No caminho até o Quilombo Lagoa das Piranhas passa-se por colunas infinitas de bananeiras do Projeto Formoso, maior produtor de bananas do Brasil. Na estrada, o cerrado fica cada vez mais parecido com a caatinga, porém sem perder suas características fundamentais. As propriedades rurais tornam-se menores, e restos de ossos de gado são encontrados no caminho. Em agosto, os animais estão magros e alguns sucumbem na areia branca. Ao fim da estrada de terra encontra-se o Quilombo com seu campo de futebol de terra batida fazendo as honras de uma praça principal inexistente. Ali habita um povo de antes do gado e das bananas, fugidos da escravidão que ainda os persegue.
Seu Miguel é o presidente da Associação do Quilombo Lagoa das Piranhas. Ele é um homem baixo e marcado por suas lutas. Sua casa é pequena e simples, porém fresca para aguentar o calor do inverno de um cerrado quase caatinga. O quintal dele, assim como o quintal de outros quilombolas dá para uma grande lagoa a perder de vista, com águas ainda verdes, que dá nome ao Quilombo. As águas da Lagoa estão em risco devido à poluição provinda das altas quantidades de agrotóxico utilizados nos grandes projetos agrícolas de Bom Jesus da Lapa. Muitos reclamam da saúde e desconfiam da qualidade da água que bebem. A Lagoa supre o quilombo de peixes e mata a sede da pequena criação e dos moradores dali.
Ao perguntar sobre sua luta, Seu Miguel transforma-se em um gigante capaz de ocupar toda sua casa. Ele quer dignidade e igualdade. Não deseja as disputas de terras que mataram tantos dos seus, que estão enterrados naquele mesmo chão. O Quilombo possui fósseis humanos que se crê serem remanescentes de lutas por terra que se travaram ali. Naquele lugar, os mortos deixam mostrar seus restos para lutar ao lado dos vivos.
A luta dos quilombolas não é apenas territorial, mas também de enfrentamento do branco que ainda tenta subjugá-los como escravos. É a constante briga pela liberdade, que só existe quando há a possibilidade de escolhas. Os territórios quilombolas passaram a ter seus direitos garantidos na Constituição Federal de 1988, porém são poucos os que receberam o título de propriedade da terra. No início de agosto deste ano, o Supremo Tribunal Federal (STF) postergou a decisão de tornar inconstitucional um decreto que facilitava a titulação de terras quilombolas. Se o Supremo votar a favor da ação de inconstitucionalidade enviada pelos Democratas ao STF, muitos quilombos serão prejudicados e perderão o direito à terra.

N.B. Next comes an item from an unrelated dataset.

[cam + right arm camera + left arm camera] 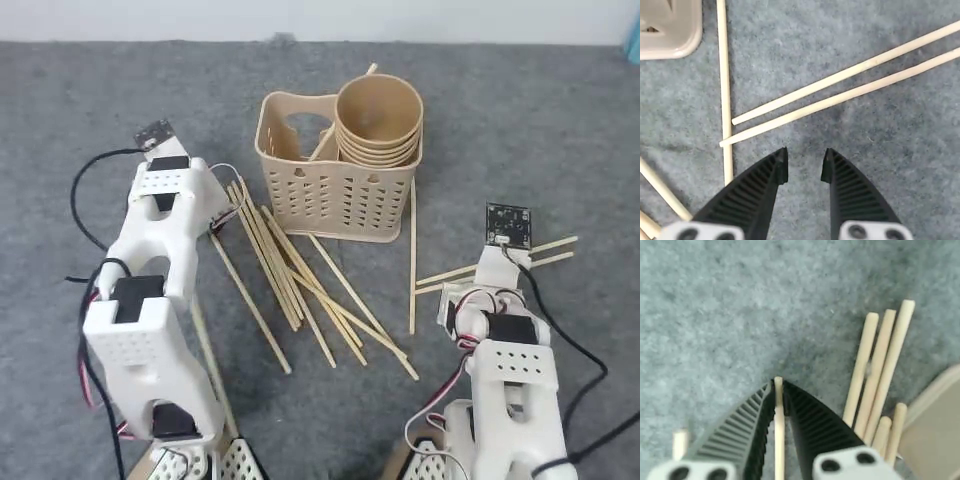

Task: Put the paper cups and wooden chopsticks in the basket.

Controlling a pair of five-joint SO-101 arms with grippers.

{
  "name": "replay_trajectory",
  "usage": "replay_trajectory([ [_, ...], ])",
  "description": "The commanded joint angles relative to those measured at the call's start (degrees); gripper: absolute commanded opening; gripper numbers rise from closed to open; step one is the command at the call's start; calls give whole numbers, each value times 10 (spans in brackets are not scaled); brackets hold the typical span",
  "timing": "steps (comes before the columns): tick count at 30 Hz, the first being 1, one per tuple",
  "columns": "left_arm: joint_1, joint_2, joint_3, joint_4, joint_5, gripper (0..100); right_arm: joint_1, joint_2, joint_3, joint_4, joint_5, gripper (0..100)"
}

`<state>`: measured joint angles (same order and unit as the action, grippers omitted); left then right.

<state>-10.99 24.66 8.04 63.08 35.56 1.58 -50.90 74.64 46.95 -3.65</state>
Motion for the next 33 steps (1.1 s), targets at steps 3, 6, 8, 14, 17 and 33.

Seu Miguel saiu da beira da Lagoa das Piranhas para lutar por seus direitos em Brasília e prossegue pressionando para que o país não dê ao seu povo mais esse golpe. A campanha “O Brasil é quilombola, nenhum quilombo a menos” foi feita em defesa daqueles que foram trazidos à força para um país que agora tenta retirá-los de suas terras. Nascidos na guerra entre cores, os povos quilombolas precisam que a sociedade brasileira os conheça e apoie.